Post-traumatic arthritis can be treated by losing weight, exercising to strengthen the muscles, and using NSAIDs. In addition, arthritic joints can also be injected with hylamers or cortisone that act as artificial fluid for the joint. Surgical treatment might be used where the above medications are not effective in relieving the pain and maintain the function. Surgical treatment might include debriding, replacing or reconstructing the joint surfaces (Cush, Weinblatt, & Kavanaugh, 2010).

Prognosis

            The course of RA varies significantly. Some individuals might have mild short-term signs and symptoms. However, in many people the disease is progressive for life. Approximately 20 to 30 per cent of the patients have rheumatoid nodules, which is linked to poor prognosis. Some of the prognostic factors include positive serum RF findings, early erosive disease, persistent synovitis, family history, socioeconomic factors, poor functional status, C-reactive protein (CRP) and positive serum anti-CCP autoantibodies, The disease is known to reduce the lifespan by about 3 to 12 years.

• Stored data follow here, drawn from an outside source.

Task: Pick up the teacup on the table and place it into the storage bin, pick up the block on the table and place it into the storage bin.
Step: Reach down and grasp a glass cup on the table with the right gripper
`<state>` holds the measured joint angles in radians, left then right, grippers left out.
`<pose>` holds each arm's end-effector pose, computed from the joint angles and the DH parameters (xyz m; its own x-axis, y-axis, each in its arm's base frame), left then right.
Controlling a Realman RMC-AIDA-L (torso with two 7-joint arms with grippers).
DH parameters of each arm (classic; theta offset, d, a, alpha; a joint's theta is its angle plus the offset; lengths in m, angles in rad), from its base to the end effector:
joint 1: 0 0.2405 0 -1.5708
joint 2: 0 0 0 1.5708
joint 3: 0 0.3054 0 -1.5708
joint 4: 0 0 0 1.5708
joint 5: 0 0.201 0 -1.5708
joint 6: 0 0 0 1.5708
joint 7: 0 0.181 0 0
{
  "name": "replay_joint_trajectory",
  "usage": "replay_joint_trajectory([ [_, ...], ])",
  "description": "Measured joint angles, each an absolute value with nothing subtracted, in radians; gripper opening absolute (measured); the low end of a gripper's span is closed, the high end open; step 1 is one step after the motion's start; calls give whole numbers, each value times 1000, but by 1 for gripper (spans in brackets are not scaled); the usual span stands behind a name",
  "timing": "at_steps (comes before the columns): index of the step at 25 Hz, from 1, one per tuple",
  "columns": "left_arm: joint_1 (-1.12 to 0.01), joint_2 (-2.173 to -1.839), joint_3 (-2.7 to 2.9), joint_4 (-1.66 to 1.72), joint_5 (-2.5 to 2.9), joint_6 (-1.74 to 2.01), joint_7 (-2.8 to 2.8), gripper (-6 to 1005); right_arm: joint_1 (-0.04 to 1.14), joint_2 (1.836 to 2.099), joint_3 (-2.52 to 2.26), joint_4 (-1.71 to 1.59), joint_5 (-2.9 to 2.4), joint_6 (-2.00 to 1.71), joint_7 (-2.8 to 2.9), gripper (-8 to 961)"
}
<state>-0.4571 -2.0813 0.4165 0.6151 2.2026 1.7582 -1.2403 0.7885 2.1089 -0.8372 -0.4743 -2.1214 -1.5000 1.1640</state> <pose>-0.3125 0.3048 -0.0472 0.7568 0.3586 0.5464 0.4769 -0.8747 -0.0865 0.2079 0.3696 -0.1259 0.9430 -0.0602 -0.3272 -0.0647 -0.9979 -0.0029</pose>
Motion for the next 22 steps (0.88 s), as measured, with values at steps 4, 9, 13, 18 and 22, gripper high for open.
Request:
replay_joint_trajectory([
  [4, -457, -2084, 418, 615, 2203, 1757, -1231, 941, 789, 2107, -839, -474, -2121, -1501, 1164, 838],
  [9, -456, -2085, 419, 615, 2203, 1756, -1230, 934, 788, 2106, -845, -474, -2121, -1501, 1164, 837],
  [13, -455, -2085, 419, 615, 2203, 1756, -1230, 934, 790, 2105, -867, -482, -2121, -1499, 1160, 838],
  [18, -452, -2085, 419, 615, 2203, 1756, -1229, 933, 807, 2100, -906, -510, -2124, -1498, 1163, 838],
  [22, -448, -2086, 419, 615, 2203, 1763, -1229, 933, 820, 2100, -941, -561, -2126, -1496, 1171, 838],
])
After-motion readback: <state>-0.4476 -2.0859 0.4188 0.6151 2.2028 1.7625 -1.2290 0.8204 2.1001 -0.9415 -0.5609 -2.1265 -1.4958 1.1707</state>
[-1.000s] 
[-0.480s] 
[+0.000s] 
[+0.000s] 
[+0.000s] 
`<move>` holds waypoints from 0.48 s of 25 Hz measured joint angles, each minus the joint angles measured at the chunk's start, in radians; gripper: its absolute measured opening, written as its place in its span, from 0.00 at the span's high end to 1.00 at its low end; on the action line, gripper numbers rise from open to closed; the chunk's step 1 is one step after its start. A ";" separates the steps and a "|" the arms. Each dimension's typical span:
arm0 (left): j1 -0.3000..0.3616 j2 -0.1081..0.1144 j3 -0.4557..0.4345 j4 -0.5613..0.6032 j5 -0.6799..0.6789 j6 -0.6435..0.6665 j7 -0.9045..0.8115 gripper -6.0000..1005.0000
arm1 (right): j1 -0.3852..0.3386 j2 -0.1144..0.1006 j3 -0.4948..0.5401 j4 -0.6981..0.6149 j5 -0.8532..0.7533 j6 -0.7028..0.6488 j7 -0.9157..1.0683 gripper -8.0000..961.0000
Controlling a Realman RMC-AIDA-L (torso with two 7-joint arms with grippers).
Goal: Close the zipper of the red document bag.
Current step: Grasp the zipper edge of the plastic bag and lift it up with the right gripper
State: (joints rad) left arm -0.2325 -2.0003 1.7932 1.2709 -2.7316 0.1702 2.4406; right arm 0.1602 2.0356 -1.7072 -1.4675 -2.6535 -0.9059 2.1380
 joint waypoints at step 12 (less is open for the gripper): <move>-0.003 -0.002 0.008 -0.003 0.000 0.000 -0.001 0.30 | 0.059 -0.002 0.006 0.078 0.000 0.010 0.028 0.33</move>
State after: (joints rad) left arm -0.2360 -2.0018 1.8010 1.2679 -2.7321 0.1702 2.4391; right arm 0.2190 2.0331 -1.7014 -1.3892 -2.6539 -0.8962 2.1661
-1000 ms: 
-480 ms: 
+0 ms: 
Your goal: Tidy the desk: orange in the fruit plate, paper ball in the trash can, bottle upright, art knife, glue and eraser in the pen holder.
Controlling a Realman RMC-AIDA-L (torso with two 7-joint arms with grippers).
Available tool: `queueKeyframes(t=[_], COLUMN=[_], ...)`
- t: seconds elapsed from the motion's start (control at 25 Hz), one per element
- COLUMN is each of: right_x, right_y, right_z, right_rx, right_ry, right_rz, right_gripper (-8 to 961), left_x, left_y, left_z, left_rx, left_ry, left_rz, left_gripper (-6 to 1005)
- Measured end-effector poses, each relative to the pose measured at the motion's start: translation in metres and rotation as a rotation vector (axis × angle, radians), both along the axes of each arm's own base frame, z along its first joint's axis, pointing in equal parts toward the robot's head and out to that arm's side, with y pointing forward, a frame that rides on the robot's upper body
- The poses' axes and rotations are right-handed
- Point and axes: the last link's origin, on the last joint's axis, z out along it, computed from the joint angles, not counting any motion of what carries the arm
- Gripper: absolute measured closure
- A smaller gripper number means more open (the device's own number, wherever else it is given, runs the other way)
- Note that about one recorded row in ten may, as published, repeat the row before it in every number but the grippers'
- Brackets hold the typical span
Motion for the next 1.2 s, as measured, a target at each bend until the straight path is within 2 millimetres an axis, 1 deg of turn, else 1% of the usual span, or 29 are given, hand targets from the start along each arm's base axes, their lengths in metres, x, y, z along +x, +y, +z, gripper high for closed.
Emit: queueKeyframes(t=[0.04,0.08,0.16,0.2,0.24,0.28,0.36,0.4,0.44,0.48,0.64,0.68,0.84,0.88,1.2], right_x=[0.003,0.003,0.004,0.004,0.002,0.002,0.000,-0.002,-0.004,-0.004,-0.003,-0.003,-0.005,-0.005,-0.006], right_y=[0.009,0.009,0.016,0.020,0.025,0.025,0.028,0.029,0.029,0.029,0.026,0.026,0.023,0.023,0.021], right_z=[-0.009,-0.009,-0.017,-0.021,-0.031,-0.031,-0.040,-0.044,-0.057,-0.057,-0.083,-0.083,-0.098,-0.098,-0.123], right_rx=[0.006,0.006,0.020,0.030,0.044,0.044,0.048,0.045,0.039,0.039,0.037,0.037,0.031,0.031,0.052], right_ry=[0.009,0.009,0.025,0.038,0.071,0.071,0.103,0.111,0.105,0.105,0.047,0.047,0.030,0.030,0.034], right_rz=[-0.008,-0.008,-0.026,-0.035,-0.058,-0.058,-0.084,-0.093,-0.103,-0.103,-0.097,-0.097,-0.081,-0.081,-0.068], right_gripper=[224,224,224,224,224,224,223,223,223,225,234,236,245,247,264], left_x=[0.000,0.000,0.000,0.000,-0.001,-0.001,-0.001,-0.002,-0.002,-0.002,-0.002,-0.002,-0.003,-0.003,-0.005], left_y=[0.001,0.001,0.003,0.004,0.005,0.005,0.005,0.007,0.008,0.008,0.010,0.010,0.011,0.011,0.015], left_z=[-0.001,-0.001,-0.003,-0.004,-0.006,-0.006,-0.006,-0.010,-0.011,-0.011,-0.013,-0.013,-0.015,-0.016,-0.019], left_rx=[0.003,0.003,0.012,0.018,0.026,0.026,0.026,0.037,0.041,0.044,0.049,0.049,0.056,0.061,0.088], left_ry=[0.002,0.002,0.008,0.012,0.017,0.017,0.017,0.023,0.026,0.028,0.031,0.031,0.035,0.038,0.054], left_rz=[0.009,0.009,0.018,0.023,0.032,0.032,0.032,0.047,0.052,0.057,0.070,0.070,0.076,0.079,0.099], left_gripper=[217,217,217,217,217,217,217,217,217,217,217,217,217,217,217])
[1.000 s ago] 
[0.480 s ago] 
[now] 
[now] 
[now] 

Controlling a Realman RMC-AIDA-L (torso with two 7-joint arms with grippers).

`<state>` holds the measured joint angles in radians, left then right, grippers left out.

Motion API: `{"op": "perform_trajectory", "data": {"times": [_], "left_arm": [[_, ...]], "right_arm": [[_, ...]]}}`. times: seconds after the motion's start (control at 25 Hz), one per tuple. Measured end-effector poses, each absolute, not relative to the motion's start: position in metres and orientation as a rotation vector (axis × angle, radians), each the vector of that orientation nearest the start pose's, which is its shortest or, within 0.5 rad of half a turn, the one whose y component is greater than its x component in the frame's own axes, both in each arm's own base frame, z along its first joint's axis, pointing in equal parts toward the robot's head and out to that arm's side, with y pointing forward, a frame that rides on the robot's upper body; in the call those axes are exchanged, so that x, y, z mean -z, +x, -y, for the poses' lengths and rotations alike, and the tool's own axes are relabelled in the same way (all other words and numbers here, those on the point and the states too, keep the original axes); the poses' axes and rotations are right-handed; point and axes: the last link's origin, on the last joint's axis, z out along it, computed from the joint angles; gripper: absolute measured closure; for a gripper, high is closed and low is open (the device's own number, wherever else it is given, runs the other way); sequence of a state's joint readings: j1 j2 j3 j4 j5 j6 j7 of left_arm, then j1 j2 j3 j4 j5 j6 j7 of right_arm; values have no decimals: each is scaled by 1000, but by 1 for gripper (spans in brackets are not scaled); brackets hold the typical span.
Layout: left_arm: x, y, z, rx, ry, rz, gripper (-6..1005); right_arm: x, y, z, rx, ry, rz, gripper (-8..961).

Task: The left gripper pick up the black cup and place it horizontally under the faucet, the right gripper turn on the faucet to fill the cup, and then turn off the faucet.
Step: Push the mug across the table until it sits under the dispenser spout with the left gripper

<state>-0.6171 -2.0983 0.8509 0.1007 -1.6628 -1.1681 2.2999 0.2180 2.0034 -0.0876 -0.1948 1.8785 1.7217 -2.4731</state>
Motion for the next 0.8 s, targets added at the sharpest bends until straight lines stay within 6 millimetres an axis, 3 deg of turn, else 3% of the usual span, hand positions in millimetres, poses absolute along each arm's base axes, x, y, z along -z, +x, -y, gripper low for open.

However, the use of biologic drug therapies extends the lifespan of people suffering from the disease (Cush, Weinblatt, & Kavanaugh, 2010).

Conclusion

Rheumatoid arthritis can be a painful and disabling condition that can result in significant loss of mobility and function if not treated adequately. Its causes are still not known. There is no evidence indicating that emotional and physical effects could cause the disorder. Smoking is one of the most significant risk factor among the non-genetic risks. The disease can be diagnosed through various techniques: imaging and blood tests among others.

References

Cush, J., Weinblatt, M., & Kavanaugh, A. (2010). Rheumatoid arthritis: early diagnosis and treatment. New York: Professional Communications.

Goronzy, J., & Weyand, C. (2001). Rheumatoid arthritis. London: Karger Publishers.

Hochberg, M., Silman, A., Smolen, J., Weinblatt, M., & Weisman, M. ( 2008). Rheumatoid Arthritis. New York: Elsevier Health Sciences.